Suppose I have a number of experiments, say 5, each of which consist of a 2x3 matrix of data. I can either organize these in a 2x3x5 array A, C, or in a vector of 5 elements of 2x3 matrices (B). For illustration:

# Organized in array
A = rand(2,3,5)
# Organized in vector
B = [A[:,:,i] for i in 1:size(A)[3]]
# Convert from vector to array
C = Array{Float64}(undef,size(B[1])...,length(B))
for i in 1:length(B)
       C[:,:,i] = B[i]
end

Some questions:

In the Statistics package, I assume that arrays A,C (which are equal) qualify as AbstractArray while the vector B qualifies as itr or perhaps as AbstractVector??

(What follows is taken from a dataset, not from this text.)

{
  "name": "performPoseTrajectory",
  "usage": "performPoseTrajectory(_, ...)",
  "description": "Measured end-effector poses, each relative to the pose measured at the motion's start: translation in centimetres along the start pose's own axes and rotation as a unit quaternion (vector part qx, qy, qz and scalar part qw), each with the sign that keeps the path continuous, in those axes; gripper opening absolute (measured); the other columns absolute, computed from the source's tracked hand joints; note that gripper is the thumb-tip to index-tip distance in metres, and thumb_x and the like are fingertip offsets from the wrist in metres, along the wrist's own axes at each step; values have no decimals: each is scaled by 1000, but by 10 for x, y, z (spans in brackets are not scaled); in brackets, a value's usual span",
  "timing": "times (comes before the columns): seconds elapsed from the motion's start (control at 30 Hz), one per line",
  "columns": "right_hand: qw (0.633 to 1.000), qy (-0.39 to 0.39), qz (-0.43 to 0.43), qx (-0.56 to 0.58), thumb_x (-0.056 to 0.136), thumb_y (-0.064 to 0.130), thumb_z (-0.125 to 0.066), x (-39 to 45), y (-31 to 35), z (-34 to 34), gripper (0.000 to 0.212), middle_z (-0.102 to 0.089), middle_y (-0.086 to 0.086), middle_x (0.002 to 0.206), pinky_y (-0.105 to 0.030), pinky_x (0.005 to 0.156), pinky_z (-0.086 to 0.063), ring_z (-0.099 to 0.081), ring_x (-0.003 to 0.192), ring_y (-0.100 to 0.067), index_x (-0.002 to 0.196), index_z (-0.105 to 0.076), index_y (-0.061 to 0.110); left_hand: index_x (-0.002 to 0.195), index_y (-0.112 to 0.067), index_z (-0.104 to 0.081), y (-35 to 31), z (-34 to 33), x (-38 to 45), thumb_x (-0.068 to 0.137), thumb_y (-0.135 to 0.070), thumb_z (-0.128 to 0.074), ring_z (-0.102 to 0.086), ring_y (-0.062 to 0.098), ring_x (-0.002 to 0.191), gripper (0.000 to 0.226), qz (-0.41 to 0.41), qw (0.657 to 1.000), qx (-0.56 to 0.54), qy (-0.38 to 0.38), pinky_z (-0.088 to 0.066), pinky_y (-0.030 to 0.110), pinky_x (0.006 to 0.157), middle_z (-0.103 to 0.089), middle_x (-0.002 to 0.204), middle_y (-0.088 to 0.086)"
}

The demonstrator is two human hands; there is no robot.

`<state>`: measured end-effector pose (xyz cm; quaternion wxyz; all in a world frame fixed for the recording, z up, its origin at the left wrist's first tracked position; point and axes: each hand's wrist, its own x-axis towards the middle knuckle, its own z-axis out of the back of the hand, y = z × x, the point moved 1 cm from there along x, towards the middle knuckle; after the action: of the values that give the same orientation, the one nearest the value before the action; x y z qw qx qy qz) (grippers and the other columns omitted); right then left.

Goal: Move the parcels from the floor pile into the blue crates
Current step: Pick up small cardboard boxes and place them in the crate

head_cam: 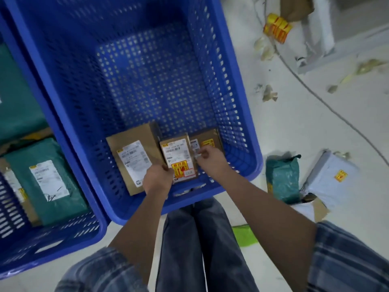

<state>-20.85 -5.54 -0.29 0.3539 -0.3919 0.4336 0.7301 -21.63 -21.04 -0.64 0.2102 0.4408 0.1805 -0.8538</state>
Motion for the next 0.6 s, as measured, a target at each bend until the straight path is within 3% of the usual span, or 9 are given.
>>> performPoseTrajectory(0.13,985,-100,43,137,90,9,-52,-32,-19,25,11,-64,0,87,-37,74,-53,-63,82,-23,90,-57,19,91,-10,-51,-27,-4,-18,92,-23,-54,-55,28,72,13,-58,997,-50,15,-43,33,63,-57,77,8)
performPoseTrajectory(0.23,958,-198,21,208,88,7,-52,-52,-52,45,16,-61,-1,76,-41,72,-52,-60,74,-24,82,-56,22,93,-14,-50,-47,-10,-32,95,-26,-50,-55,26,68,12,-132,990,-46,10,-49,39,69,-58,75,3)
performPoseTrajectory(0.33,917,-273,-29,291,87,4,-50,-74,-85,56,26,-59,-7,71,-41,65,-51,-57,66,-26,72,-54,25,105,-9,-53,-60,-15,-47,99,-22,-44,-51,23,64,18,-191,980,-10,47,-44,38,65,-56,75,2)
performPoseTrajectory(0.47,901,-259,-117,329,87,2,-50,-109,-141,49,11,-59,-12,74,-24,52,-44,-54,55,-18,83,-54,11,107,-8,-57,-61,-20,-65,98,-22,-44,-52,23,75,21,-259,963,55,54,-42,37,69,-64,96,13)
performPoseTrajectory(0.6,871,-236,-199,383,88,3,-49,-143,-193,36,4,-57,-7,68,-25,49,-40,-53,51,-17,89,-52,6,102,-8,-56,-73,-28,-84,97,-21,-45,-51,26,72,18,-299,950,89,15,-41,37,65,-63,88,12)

The following pairs of operations give the same answer…

julia> mean(A,dims=3)[:,:] == mean(B)
true

julia> std(A,dims=3)[:,:] == std(B)
true

julia> var(A,dims=3)[:,:] == var(B)
true

However, if I want to compute median, quantiles, etc., things are different…

julia> median(A,dims=3)[:,:]
2×3 Array{Float64,2}:
 0.831352  0.615277  0.481671
 0.587861  0.531014  0.375483

julia> median(B)
ERROR: MethodError: no method matching isless(::Array{Float64,2}, ::Array{Float64,2})...

And for quantile, neither quantile(B, 0.5) nor quantile(A,0.5,dims=3) work.

Why don’t these functions admit/similar same arguments as mean, std, var?
Is there a more elegant way to convert from vector B to array C? [Something like hcat(B...,newdim=true)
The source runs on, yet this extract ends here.